Mandat und Mission

„Wer nicht handelt, wird behandelt“, das wussten schon die Unternehmerinnen und Unternehmer, die 1947 die Arbeitsgemeinschaft Fernverkehr (AGF) als Vorläuferorganisation des Bundesverbandes Güterkraftverkehr Logistik und Entsorgung (BGL) gründeten. Zwar waren damals ganz andere existenzielle Probleme zu bewältigen, aber den Gründungsmitgliedern war klar: Die Branche darf nicht politischen Wechselspielen überlassen bleiben. Wie richtig sie mit dieser Überzeugung lagen, zeigt die Geschichte der Verkehrspolitik, die immer wieder den Lkw zum Angriffsziel oder Zahlmeister in den Mittelpunkt rückte und noch immer rückt. Ob nun der „Seebohm-Zug“, Leberplan, Deregulierung, Sonderabgaben des Kraftverkehrs, Sozialvorschriften, Gesetzesänderungen, Gewerberecht oder technische Themen im Vordergrund standen oder stehen: Der BGL gibt dem Gewerbe eine starke Stimme mit seinem Netzwerk über die Landesverbände und seinen Verbindungsbüros zur Politik in Brüssel und Berlin.

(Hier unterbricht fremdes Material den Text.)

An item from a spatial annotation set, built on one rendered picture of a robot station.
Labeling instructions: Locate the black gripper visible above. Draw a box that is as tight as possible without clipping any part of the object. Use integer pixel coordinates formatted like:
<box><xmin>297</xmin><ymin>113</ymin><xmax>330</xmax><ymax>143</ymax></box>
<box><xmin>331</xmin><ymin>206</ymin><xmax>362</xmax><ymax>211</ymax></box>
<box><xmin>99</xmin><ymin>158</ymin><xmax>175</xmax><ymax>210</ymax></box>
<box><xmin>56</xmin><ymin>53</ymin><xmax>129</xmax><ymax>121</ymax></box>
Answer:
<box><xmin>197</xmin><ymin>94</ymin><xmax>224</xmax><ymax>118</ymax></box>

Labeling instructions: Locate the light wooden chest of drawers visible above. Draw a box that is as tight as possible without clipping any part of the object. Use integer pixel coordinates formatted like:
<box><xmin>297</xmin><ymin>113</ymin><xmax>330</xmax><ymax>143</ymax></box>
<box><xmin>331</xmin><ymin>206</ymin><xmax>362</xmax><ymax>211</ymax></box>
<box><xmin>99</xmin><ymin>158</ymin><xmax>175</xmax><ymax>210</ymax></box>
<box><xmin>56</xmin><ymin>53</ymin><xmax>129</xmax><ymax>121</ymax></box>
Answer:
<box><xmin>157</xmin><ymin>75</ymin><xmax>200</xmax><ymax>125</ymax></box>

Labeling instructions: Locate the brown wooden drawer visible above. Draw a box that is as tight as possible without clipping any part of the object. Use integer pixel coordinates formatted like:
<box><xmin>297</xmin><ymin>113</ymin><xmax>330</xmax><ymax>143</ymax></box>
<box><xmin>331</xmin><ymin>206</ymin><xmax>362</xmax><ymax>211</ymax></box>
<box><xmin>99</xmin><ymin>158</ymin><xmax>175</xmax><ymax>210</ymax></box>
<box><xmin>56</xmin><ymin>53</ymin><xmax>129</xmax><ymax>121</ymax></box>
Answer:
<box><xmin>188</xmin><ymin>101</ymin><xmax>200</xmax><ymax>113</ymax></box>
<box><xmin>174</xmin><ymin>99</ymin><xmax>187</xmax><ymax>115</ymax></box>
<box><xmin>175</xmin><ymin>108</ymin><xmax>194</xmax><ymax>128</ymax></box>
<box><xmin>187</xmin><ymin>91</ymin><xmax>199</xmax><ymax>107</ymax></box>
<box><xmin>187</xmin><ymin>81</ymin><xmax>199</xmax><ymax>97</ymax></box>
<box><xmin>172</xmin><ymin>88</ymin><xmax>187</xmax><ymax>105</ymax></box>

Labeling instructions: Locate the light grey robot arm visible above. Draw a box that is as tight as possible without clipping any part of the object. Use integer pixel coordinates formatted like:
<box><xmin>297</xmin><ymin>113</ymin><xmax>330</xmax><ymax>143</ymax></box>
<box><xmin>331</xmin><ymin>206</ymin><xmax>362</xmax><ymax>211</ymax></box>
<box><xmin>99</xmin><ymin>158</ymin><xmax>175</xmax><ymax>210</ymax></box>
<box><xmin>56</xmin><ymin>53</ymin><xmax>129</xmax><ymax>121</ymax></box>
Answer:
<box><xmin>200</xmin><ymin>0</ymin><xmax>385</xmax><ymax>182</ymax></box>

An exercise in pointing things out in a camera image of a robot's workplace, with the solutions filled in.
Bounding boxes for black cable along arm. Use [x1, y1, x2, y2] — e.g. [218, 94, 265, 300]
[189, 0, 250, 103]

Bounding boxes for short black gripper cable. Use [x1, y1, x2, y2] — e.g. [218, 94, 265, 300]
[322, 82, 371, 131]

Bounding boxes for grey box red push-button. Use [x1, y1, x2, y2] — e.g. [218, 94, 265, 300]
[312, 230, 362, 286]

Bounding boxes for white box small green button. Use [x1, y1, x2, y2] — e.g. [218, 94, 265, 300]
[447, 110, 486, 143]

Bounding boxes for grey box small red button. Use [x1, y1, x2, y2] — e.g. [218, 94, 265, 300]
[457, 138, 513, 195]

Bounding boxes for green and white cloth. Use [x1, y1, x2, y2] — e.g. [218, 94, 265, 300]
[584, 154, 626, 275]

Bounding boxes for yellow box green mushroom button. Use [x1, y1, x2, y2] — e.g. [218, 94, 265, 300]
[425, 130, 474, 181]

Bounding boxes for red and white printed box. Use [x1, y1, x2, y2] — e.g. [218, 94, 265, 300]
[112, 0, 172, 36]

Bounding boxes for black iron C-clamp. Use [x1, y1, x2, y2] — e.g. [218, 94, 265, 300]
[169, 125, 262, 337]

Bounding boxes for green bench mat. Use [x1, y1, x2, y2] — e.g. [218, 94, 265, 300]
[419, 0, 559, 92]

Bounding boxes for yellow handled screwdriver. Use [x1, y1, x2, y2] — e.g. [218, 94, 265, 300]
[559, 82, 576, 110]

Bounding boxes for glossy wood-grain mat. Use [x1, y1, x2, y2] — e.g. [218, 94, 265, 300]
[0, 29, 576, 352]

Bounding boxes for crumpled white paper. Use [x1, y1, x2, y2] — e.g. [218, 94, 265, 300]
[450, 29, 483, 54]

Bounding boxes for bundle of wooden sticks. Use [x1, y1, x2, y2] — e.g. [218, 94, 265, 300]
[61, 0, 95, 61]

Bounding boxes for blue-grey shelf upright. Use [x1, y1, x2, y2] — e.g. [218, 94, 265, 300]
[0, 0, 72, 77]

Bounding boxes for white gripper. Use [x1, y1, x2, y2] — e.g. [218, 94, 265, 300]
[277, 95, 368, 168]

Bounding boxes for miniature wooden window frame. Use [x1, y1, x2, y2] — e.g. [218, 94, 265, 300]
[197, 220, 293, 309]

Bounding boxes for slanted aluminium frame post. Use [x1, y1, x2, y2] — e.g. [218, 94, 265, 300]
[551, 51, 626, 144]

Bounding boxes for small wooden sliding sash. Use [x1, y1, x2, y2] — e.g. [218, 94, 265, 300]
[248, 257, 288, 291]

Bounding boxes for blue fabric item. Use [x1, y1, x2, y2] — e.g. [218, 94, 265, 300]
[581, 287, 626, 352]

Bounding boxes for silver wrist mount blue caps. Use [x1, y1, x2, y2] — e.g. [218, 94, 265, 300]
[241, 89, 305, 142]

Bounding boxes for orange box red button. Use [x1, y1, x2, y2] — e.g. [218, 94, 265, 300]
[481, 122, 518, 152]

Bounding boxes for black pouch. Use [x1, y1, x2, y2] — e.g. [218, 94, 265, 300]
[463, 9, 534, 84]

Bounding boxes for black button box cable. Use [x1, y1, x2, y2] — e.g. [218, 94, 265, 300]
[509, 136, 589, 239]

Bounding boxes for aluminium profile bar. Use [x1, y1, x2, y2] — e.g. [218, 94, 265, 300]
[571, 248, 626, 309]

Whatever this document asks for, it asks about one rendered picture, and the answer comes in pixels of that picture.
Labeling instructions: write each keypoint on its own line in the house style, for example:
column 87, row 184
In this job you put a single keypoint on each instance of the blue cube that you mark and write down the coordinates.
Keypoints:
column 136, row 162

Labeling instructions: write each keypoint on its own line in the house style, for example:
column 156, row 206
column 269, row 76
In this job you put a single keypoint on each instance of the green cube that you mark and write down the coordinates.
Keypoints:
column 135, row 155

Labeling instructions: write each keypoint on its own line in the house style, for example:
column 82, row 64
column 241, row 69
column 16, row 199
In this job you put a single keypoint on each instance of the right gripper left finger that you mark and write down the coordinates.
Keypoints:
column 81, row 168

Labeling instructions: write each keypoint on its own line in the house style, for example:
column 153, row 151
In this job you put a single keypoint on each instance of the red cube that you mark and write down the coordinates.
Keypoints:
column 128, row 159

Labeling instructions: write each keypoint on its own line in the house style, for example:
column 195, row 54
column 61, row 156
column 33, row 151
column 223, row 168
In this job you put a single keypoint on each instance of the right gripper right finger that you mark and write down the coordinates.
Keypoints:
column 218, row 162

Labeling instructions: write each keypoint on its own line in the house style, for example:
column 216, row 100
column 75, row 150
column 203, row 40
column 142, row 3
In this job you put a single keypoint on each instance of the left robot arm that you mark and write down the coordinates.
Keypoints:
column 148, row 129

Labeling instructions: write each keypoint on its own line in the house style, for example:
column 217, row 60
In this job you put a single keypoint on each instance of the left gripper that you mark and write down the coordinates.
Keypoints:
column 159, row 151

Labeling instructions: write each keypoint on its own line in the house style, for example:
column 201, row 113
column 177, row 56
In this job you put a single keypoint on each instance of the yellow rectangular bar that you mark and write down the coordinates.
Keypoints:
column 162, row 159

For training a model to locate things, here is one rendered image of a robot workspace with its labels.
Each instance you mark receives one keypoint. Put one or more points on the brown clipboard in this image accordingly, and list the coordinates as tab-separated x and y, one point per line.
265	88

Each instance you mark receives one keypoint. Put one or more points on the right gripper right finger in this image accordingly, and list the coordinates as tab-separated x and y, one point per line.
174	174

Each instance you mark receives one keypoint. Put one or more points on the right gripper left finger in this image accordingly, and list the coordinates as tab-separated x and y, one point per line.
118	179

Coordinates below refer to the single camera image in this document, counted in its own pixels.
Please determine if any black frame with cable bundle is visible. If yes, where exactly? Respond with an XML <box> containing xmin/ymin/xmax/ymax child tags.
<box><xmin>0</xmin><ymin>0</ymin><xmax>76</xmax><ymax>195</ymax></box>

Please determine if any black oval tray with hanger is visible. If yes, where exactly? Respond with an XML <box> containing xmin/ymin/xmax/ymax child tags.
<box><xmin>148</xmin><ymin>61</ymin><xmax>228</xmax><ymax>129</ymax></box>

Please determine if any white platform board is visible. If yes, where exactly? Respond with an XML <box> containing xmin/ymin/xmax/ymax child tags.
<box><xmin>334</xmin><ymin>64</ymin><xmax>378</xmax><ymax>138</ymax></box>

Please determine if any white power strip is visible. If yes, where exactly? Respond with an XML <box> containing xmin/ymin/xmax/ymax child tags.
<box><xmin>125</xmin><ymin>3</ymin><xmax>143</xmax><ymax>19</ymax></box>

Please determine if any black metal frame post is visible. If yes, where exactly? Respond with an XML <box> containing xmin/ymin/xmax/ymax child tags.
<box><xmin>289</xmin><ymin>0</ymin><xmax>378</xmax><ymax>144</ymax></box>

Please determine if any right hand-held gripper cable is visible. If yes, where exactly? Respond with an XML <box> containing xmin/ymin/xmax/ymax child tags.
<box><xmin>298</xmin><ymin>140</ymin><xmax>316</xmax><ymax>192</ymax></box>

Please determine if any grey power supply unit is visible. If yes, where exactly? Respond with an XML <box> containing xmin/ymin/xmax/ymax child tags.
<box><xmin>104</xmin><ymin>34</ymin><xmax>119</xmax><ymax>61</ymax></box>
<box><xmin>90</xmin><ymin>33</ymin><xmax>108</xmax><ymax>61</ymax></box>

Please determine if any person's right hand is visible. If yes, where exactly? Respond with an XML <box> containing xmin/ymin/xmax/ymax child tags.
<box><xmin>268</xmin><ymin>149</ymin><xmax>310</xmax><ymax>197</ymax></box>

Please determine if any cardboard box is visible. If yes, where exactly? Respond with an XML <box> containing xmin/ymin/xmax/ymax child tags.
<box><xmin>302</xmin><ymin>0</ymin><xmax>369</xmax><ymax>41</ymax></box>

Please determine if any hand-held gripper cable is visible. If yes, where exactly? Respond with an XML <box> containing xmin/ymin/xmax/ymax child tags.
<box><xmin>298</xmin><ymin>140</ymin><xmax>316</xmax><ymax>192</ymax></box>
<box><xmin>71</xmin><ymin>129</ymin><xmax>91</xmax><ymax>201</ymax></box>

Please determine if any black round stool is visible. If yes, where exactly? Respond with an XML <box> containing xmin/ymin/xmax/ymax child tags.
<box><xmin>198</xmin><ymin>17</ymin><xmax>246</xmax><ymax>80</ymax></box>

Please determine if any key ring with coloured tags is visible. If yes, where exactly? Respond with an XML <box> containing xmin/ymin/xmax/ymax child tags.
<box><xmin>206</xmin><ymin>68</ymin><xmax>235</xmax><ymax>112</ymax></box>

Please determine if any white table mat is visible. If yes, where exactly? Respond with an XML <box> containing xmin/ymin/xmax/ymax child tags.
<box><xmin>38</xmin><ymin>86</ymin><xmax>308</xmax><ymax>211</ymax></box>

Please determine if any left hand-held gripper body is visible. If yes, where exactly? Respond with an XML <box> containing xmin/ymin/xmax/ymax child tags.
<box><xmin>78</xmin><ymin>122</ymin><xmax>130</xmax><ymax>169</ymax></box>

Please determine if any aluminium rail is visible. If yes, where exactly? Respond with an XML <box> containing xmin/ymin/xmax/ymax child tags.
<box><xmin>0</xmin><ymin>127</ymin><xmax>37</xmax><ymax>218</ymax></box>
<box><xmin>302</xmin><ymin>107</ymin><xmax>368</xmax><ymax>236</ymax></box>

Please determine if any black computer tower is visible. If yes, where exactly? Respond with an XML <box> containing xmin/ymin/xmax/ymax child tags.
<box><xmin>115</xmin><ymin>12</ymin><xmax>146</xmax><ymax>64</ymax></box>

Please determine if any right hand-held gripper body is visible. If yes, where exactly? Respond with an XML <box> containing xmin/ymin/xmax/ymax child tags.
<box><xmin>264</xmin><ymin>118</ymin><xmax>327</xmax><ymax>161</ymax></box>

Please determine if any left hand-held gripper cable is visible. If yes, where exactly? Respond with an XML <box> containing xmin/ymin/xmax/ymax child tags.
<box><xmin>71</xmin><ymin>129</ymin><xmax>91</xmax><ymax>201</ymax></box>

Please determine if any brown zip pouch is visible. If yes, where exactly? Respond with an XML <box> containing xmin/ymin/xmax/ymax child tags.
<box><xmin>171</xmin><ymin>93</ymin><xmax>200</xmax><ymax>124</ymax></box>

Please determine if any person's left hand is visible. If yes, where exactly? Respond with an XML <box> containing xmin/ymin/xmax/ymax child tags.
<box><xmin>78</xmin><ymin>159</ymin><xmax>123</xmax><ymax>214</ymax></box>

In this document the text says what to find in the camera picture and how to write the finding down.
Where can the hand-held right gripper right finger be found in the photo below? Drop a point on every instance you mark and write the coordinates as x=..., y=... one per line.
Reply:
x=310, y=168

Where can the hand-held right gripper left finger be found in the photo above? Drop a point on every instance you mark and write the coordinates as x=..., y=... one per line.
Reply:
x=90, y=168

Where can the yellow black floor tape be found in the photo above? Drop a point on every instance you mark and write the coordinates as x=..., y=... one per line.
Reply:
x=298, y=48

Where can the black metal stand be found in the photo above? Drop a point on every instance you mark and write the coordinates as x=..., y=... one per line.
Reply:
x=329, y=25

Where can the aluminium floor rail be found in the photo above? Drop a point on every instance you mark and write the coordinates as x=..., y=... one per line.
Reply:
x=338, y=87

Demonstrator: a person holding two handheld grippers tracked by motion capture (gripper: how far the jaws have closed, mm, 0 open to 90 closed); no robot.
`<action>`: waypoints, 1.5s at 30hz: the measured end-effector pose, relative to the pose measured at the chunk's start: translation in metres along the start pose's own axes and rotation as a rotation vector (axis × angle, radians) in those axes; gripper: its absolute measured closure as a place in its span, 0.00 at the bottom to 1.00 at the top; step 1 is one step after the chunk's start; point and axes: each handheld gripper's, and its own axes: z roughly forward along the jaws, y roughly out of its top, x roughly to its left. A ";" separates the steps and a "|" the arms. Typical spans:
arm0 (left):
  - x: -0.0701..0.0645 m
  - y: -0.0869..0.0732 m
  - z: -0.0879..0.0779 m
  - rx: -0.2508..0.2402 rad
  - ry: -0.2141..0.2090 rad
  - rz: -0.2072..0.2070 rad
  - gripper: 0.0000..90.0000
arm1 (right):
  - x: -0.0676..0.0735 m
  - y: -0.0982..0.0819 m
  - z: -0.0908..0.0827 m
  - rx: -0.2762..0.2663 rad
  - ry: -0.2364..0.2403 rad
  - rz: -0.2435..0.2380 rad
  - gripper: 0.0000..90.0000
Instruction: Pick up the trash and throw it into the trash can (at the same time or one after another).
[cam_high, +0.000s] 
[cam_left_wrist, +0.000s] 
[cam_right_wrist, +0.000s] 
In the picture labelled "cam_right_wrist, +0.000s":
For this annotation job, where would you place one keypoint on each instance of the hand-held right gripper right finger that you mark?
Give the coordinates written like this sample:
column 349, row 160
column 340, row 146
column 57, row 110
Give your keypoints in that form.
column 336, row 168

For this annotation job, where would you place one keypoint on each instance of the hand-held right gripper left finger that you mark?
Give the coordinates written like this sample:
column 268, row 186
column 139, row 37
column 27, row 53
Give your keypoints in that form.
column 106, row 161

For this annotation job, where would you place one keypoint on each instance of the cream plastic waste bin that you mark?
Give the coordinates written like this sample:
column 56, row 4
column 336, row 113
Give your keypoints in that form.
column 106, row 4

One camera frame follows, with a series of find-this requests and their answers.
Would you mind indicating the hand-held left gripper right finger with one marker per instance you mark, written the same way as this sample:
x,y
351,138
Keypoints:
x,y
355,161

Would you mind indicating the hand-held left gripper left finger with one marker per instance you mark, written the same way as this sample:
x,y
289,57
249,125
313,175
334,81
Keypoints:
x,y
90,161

Wir halten die „Hand am Puls“ und unser Selbstverständnis richtet sich auf die Mitgestaltung verkehrspolitischer Entscheidungen. Darin unterscheiden wir uns von Medien oder reinen Informationsdiensten, die täglich über Veränderungen berichten, aber keinen Gestaltungsbeitrag leisten können. Mit engem Bezug zur Basis der mittelständischen Unternehmen leitet der BGL sein Mandat zur Mitgestaltung gegenüber Politik und Öffentlichkeit ab. Tausende von Mitgliedern in den Landesverbänden und mehrere hundert Unternehmerinnen und Unternehmer in Ausschüssen, Arbeitskreisen und den Gewerbegremien sind der Garant für praxisnahe Gewerbepolitik und der entscheidende Erfolgsfaktor des BGL in der Politikarena. Gemeinsam sind wir „unterwegs nach morgen“.